A word-for-word copy of the listing is needed. Retype it in full.

- Exercise data -
*** Begin section ***

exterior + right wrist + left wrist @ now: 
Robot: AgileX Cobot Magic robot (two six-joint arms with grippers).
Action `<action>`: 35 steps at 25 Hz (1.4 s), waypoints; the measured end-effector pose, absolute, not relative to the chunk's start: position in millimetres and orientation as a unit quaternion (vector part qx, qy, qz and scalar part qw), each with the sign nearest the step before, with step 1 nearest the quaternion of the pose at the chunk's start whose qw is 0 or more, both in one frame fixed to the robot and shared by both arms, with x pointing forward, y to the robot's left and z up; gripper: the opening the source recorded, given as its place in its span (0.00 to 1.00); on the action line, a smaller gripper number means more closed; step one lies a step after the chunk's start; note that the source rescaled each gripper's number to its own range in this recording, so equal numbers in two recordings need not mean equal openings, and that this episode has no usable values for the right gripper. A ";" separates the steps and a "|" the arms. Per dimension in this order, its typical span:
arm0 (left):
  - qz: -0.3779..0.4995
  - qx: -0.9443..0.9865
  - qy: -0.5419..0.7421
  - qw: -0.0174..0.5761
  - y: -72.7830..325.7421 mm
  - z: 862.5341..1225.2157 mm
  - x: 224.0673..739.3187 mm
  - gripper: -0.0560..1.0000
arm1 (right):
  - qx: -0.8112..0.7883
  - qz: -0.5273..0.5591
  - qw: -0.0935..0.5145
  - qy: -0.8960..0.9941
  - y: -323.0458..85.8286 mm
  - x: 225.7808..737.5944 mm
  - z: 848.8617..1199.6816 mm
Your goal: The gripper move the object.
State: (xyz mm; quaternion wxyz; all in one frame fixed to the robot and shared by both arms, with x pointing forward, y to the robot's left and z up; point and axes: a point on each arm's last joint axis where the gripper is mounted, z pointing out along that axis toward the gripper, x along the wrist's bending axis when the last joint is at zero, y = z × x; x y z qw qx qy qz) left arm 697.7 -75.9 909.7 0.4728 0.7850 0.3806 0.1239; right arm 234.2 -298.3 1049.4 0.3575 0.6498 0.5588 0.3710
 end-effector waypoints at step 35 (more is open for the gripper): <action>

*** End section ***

- Result for this exercise -
exterior + right wrist + left wrist @ now: 
Robot: AgileX Cobot Magic robot (two six-joint arms with grippers).
Action `<action>`: 35 steps at 25 Hz (1.4 s), waypoints; the measured end-effector pose, absolute, not relative to the chunk's start: position in millimetres and orientation as a unit quaternion (vector part qx, qy, qz and scalar part qw), each with the sign nearest the step before, with step 1 nearest the quaternion of the pose at the chunk's start whose qw is 0 or more, both in one frame fixed to the robot and shared by both arms, with x pointing forward, y to the robot's left and z up; gripper: the opening the source recorded, given as its place in its span (0.00 to 1.00); on the action line, a smaller gripper number means more closed; step one lies a step after the chunk's start; note that the source rescaled each gripper's number to its own range in this recording, so equal numbers in two recordings need not mean equal openings, and that this episode has no usable values for the right gripper. A ";" separates the steps and a "|" the arms. Per dimension in this order, its typical span:
arm0 (left):
  - qz: -0.3779..0.4995
  - qx: -0.9443..0.9865
  - qy: -0.5419..0.7421
  - qw: -0.0174..0.5761
  - y: -72.7830..325.7421 mm
  - z: 862.5341..1225.2157 mm
  - x: 224.0673..739.3187 mm
  - gripper: -0.0560..1.0000
arm1 (right):
  - qx: -0.8112..0.7883
  - qz: -0.5273..0.5591
  - qw: -0.0935..0.5145
  - qy: -0.8960..0.9941
  - y: -323.0458..85.8286 mm
  - x: 225.7808..737.5944 mm
  - z: 848.8617..1199.6816 mm
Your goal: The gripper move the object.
State: (xyz mm; quaternion wxyz; all in one frame fixed to the robot and shared by both arms, with x pointing forward, y to the robot's left and z up; point and axes: a point on each arm's last joint axis where the gripper is mounted, z pointing out along that axis toward the gripper, x along the wrist's bending axis when the last joint is at zero, y = z × x; x y z qw qx qy qz) left arm 697.7 -75.9 909.7 0.4728 0.7850 0.3806 0.1239; right arm 234.2 -298.3 1049.4 0.3575 0.6498 0.5588 0.3710
 end-effector waypoints at step 35 (more is open for the gripper): <action>

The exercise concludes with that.